It’s 1993. Struggling Japan-based automaker Subaru has just told Portland’s Wieden & Kennedy it would not be renewing its contract with the already famous “Just Do It” agency. If they couldn’t reverse Subaru’s slumping fortunes, perhaps no one could.

Though Subarus are a common sight today on Portland’s streets (according to a 2017 report of new car registrations from Kelley Blue Book, Oregon’s most popular car is the Subaru Outback), at the national level things were not always booming. In 1993 Subaru’s sales were on the decline, unable to compete with Nissan and Toyota. In 1986, sales surpassed 180,000 in the US; by 1992, Subaru sales barely topped 100,000. Tim Bennett, former director of advertising of Subaru of America, says they tried to identify their core customer. 

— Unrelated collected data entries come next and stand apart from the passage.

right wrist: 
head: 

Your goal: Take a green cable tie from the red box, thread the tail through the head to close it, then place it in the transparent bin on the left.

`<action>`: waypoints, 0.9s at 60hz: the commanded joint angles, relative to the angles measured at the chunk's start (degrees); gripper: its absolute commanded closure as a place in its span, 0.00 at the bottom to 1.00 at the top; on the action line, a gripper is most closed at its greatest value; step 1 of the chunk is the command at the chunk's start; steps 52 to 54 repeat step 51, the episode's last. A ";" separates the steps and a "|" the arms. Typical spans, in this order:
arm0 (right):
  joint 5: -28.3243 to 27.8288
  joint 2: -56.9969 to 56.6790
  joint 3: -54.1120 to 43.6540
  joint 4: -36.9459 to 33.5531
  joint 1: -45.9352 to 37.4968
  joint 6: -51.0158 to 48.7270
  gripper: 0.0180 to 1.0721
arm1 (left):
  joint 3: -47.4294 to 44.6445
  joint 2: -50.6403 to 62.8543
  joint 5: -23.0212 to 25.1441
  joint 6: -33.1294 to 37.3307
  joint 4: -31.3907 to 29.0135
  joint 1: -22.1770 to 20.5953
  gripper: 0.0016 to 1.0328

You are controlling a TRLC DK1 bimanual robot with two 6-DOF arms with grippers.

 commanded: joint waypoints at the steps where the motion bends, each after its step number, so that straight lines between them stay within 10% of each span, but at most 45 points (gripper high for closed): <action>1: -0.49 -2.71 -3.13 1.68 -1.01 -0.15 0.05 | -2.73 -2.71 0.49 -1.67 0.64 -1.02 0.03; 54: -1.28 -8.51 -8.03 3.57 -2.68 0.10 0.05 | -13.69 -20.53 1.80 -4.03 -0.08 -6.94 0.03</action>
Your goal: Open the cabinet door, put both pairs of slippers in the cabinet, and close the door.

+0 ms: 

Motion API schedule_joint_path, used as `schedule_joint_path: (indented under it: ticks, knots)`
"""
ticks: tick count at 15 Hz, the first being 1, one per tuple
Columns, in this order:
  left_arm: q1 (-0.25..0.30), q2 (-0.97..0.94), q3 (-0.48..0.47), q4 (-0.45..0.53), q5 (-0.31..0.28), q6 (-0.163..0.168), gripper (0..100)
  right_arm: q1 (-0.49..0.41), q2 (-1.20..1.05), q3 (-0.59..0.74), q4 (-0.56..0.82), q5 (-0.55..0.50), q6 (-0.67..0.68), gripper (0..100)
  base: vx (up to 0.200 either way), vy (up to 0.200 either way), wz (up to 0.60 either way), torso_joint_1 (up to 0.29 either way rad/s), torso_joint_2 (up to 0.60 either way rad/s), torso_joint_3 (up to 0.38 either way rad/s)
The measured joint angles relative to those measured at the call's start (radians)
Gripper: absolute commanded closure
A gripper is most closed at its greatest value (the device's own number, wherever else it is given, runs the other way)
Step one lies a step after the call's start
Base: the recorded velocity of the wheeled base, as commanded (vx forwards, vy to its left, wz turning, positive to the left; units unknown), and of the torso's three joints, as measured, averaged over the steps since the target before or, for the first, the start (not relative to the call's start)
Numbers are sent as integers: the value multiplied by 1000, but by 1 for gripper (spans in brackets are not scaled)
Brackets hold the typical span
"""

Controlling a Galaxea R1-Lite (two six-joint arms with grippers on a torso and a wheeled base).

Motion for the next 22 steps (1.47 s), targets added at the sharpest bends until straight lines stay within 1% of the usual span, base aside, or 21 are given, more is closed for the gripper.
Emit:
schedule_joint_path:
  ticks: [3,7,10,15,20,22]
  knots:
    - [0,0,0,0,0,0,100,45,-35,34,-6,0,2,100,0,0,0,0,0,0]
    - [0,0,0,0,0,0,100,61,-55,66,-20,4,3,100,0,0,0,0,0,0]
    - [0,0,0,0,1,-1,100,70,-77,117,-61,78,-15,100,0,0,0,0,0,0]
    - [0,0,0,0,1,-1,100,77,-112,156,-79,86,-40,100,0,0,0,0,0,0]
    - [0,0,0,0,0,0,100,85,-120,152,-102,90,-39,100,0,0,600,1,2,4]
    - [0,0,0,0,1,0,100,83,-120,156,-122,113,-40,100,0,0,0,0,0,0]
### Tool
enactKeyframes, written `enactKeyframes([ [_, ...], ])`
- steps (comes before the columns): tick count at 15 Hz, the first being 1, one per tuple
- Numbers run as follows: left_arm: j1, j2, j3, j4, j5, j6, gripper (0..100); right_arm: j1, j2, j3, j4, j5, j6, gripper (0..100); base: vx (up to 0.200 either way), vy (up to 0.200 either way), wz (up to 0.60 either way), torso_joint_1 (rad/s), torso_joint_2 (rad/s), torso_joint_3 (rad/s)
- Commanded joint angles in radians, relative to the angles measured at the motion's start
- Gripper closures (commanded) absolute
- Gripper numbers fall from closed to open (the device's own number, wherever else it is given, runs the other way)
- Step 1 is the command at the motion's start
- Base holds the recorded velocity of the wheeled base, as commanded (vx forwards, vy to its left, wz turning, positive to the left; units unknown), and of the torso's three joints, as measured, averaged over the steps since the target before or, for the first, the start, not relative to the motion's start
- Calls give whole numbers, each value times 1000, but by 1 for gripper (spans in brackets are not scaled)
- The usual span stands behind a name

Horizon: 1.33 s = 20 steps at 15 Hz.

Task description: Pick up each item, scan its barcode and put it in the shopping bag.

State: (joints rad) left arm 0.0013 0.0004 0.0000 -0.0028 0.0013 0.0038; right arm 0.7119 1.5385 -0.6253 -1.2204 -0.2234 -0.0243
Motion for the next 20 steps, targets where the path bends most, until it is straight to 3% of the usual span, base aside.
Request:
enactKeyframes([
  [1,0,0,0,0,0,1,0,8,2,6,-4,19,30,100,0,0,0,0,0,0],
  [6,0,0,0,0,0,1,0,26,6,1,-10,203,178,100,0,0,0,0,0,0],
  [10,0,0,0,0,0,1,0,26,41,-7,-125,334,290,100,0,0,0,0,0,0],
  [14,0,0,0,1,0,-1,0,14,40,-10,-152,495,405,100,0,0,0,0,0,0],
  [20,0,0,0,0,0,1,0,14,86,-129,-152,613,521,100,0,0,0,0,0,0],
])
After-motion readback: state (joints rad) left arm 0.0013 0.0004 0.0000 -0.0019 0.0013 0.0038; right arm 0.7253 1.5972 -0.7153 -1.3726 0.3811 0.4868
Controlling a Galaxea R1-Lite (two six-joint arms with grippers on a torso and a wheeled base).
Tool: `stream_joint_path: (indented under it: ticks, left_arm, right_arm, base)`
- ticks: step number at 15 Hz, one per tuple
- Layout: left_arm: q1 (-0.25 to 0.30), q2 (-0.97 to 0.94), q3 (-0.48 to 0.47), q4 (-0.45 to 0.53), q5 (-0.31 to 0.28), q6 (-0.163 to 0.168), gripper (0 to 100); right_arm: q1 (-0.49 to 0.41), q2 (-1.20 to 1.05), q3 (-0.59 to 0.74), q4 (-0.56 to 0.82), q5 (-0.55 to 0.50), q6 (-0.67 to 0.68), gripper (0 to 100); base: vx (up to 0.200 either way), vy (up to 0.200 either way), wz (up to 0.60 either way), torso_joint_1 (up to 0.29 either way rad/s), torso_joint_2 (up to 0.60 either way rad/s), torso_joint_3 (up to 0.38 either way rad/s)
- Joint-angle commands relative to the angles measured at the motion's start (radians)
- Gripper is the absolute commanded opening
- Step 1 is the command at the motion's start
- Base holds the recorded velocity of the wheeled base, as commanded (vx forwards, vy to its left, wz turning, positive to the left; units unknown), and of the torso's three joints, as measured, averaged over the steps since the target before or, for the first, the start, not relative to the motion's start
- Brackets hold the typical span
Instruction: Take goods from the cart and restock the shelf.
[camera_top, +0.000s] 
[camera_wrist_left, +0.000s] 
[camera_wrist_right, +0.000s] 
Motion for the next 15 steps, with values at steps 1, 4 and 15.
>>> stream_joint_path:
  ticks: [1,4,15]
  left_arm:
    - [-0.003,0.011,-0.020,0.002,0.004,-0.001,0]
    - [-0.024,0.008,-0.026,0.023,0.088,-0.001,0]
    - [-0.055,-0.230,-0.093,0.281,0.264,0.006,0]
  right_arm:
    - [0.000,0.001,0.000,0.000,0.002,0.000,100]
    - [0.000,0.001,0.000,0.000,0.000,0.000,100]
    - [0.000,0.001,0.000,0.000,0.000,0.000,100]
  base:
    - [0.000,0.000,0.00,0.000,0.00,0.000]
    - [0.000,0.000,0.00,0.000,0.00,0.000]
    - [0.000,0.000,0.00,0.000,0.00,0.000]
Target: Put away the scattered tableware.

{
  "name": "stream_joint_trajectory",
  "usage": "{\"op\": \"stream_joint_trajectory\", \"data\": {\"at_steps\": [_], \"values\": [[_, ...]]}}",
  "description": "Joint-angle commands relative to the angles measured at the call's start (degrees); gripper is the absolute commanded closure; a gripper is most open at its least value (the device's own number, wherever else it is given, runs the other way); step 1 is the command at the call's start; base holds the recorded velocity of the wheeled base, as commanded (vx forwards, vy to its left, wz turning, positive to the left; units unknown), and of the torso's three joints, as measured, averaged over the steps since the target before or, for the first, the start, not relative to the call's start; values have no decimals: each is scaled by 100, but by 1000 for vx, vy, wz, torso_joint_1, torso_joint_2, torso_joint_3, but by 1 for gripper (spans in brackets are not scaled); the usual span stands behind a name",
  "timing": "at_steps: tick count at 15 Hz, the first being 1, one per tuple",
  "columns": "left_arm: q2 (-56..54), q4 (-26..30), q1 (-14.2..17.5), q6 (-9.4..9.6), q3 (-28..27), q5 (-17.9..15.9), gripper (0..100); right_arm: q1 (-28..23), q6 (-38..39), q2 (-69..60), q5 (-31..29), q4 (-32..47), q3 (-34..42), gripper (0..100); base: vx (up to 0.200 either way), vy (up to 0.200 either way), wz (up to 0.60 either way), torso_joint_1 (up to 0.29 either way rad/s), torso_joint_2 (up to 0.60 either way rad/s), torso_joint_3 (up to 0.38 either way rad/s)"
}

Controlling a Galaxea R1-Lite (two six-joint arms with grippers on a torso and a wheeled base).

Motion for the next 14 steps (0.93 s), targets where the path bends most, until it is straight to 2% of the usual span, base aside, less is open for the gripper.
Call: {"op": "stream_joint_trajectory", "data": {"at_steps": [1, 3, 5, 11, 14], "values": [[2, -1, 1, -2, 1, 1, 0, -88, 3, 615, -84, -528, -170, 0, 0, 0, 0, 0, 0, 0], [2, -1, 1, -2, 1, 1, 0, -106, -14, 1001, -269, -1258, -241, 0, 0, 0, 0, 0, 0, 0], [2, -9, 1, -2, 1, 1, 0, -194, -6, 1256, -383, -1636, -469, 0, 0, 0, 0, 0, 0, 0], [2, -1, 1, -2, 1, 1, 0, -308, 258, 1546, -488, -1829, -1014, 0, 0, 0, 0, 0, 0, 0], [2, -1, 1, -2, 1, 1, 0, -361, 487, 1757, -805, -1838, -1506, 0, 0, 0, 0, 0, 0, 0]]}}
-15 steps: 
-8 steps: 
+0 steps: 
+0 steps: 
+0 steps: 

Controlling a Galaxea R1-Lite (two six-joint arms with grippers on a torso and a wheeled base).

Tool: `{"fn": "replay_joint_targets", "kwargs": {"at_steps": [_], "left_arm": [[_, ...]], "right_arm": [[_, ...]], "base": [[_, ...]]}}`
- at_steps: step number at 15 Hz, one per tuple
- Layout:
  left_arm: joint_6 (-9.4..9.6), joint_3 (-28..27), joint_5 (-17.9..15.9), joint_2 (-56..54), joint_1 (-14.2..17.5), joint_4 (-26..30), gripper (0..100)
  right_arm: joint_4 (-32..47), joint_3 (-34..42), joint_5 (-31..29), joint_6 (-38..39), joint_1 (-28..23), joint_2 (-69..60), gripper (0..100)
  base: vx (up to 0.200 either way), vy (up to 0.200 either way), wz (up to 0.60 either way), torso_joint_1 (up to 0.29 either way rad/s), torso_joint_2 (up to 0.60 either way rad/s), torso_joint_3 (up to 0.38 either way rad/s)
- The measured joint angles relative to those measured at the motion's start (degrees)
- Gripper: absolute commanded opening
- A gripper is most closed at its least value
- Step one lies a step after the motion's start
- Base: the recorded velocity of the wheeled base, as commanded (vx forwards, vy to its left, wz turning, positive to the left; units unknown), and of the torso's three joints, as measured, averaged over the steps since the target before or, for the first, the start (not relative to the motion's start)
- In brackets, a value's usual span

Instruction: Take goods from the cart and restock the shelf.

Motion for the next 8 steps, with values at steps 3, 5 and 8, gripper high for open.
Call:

“They were educators, technical professionals, health care workers, and outdoorsy people,” Bennett told NPR in 2016. The brand image was niche: “crunchy, hippie—a professor in a tweed jacket.”

However, when they dug into the focus groups with Mulryan/Nash, a Manhattan agency run by two gay men, another demographic came to light: lesbians.

Soon after, “XENA LVR” license plates and rainbow flags popped up in Subaru photo shoots. In 2000, the company landed the holy grail of lesbian celebrity endorsements—Martina Navratilova. By 2004, Subaru had even engineered product placement in Showtime hit The L Word.

Subaru’s financial crisis eventually abated, in part because of this new target audience. But more, by recognizing the diversity of its customers, Subaru helped usher in a new era best stated by its own ad: “Get Out. And Stay Out.”